As a fabless chip-design enterprise, Canaan Creative hopes to devote as much energy and resources as possible to the chip design and development work we excel at. Through cooperation with AWS, we have obtained the world’s leading IT infrastructure rapidly with lower human and resource investment to support multiple chip design projects, which has obviously improved the progress of our chip design work with more predictable project cycle and more than 30 percent total cost reduction.

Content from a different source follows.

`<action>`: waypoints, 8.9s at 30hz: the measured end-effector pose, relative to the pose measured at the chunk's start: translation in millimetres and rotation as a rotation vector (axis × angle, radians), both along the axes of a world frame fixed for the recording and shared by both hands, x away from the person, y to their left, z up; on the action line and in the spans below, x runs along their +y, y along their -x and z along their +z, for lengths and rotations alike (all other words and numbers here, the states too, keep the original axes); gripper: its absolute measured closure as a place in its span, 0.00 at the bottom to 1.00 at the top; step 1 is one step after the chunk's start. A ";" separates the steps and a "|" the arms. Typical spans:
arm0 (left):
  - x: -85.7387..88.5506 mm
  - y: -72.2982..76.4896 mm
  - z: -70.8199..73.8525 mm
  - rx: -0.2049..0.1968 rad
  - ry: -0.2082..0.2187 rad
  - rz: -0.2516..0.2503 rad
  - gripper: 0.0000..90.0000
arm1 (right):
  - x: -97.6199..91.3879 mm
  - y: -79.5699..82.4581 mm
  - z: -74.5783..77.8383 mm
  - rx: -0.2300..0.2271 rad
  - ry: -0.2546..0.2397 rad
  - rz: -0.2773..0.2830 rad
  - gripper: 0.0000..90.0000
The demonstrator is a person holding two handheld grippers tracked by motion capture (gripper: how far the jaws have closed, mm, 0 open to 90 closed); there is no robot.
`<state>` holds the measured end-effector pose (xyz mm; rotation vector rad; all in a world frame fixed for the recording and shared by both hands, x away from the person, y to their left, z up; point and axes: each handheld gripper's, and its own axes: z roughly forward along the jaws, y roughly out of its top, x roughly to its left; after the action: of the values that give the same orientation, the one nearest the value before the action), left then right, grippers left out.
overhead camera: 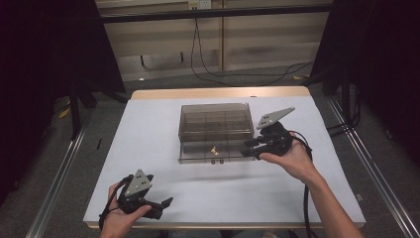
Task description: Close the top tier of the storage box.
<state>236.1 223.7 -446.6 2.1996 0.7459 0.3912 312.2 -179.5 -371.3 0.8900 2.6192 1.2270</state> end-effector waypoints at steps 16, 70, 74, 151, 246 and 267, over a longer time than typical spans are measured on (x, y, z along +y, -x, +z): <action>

Wu Jingjie Technology Vice President of Canaan Creative

Founded in 2013, Canaan Creative released the world’s first blockchain computing device based on ASIC chips the same year, leading the industry into the ASIC era and accumulating rich experience in chip mass production along the way. In 2016, the mass production of 16nm products indicated that Canaan Creative had become one of the first companies with advanced processing techniques in mainland China. Since 2018, Canaan Creative has achieved mass production of the world’s first 7nm chips based on in-house developed technology along with Kendryte K210, a RISC-V based self-innovated commercial intelligent edge computing chip. One such chip, KPU, an AI neural network accelerator, is completely based on independent research and development. Currently, Canaan Creative has achieved the mass production of tens of millions of chips per month, with its products and services covering more than 60 countries and regions around the globe. It has established a strong customer base in the United States, Canada, Sweden, Iceland, Bosnia and Herzegovina, Malaysia, South Korea, Russia, Armenia, Hong Kong, and other countries. In the future, on the foundation of its chip R&D and high-performance computing experience, Canaan Creative will work with its business partners to promote the popularization of AI in various fields to make life better.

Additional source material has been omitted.